- Logo from the anime series

護くんに女神の祝福を!
- Genre: Romantic comedy
- Written by: Hiroki Iwata
- Illustrated by: Toshiyuki Satō
- Published by: MediaWorks
- Imprint: Dengeki Bunko
- Magazine: Dengeki hp
- Original run: September 25, 2003 – March 25, 2009
- Volumes: 16
- Directed by: Itsuro Kawasaki
- Written by: Mari Okada
- Music by: Noriyasu Agematsu
- Studio: Zexcs
- Original network: Wowow
- Original run: October 6, 2006 – March 30, 2007
- Episodes: 24

= Mamoru-kun ni Megami no Shukufuku o! =

Japanese light novel and anime series

Mamoru-kun ni Megami no Shukufuku o! (護くんに女神の祝福を!), also known as Venus to Mamoru, is a Japanese light novel series written by Hiroki Iwata and illustrated by Toshiyuki Satō following Mamoru Yoshimura and his far-from-normal high school life with girlfriend Ayako Takasu, who possess magical powers called "Beatrice".
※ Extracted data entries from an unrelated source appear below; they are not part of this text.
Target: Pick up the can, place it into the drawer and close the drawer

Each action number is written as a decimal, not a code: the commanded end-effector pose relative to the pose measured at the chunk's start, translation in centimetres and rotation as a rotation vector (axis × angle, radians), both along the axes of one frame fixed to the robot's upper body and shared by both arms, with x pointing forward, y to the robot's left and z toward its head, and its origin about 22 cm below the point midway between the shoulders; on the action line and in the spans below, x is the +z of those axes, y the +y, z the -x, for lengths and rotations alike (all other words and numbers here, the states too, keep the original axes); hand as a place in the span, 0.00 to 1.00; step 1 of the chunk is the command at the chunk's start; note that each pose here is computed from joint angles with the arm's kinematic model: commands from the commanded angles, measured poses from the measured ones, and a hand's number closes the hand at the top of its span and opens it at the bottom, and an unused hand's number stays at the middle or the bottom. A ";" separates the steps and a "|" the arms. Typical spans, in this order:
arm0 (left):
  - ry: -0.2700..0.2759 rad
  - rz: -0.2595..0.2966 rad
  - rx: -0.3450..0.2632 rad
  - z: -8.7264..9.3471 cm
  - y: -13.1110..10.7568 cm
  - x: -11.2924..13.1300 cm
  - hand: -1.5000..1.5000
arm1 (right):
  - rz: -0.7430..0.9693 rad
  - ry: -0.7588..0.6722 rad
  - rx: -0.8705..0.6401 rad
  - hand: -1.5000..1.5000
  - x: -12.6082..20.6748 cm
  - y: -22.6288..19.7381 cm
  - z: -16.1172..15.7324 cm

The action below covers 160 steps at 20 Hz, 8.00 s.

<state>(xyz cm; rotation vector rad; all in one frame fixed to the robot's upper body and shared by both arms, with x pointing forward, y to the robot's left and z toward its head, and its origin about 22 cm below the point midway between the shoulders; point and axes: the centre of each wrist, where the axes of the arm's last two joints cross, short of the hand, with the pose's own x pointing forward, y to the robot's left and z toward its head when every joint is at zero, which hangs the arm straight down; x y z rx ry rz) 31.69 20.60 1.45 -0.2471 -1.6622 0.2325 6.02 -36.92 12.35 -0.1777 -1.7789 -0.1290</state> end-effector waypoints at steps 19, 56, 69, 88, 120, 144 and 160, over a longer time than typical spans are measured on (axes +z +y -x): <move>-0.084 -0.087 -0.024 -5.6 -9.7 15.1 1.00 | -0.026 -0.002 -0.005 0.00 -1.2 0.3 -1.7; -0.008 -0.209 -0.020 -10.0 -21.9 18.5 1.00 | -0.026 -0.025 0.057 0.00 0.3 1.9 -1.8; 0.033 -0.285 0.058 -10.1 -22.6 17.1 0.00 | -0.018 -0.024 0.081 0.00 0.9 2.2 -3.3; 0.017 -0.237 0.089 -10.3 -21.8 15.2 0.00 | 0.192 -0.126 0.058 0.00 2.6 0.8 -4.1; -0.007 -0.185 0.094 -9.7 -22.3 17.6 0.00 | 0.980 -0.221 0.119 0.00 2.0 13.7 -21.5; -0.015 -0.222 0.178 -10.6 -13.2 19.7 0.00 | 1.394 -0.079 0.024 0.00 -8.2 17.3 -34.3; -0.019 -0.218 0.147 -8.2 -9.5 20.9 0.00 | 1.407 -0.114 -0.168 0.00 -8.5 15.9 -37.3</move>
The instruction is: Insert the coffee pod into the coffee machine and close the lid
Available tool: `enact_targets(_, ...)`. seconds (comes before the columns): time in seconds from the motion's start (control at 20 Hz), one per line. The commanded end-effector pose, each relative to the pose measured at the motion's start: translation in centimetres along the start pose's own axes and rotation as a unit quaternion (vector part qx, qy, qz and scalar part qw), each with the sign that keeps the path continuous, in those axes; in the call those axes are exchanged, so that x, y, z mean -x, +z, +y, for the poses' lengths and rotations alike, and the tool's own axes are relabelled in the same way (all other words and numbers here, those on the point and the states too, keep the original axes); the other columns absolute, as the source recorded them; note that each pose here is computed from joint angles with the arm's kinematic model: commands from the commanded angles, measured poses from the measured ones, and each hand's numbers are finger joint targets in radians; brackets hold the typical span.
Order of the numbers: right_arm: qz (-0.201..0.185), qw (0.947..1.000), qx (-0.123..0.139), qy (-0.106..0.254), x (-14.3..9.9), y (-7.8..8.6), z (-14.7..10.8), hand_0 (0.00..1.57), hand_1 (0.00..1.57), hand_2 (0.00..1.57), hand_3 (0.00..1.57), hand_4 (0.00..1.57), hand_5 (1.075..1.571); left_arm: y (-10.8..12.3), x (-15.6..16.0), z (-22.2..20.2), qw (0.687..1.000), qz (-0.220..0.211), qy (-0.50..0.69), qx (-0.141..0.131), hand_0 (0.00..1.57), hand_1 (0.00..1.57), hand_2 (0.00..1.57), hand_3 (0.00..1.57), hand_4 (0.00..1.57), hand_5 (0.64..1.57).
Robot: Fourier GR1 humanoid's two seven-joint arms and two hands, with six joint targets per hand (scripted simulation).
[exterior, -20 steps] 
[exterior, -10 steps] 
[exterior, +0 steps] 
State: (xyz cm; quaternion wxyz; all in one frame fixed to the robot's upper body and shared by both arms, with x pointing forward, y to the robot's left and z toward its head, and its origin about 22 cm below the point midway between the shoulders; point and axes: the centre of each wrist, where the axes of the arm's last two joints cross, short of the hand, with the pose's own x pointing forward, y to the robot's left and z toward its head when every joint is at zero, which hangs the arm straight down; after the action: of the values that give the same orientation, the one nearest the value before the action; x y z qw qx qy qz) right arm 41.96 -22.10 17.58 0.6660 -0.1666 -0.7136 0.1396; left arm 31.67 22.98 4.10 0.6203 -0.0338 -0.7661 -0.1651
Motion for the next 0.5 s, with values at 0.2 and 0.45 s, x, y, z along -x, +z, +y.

The series was first published on September 25, 2003 by MediaWorks. An anime television series adaptation animated by Zexcs was broadcast on Wowow from October 6, 2006, to March 30, 2007, airing 24 episodes.

==Plot==
Mamoru-kun ni Megami no Shukufuku wo! centers around Mamoru Yoshimura, a high school student who gets accepted into a prestigious school for students endowed with the power of Beatrice due to his high intellect. Right after first entering the school on his first day, he meets the mysterious Ayako Takasu, also known as the Beatrice's Angel of Death, who is a pretty and popular female student whose powers exceed most others. Moments later, Ayako, who has never been known to show a smile, suddenly confesses her strong feelings for Mamoru, despite having never met him before. That same day, he is brought in as a member of the student council as Ayako's side as he becomes involved with the dangers and mysteries related to the power of Beatrice.

==Characters==
===Student council members===
- Mamoru Yoshimura (吉村護, Yoshimura Mamoru)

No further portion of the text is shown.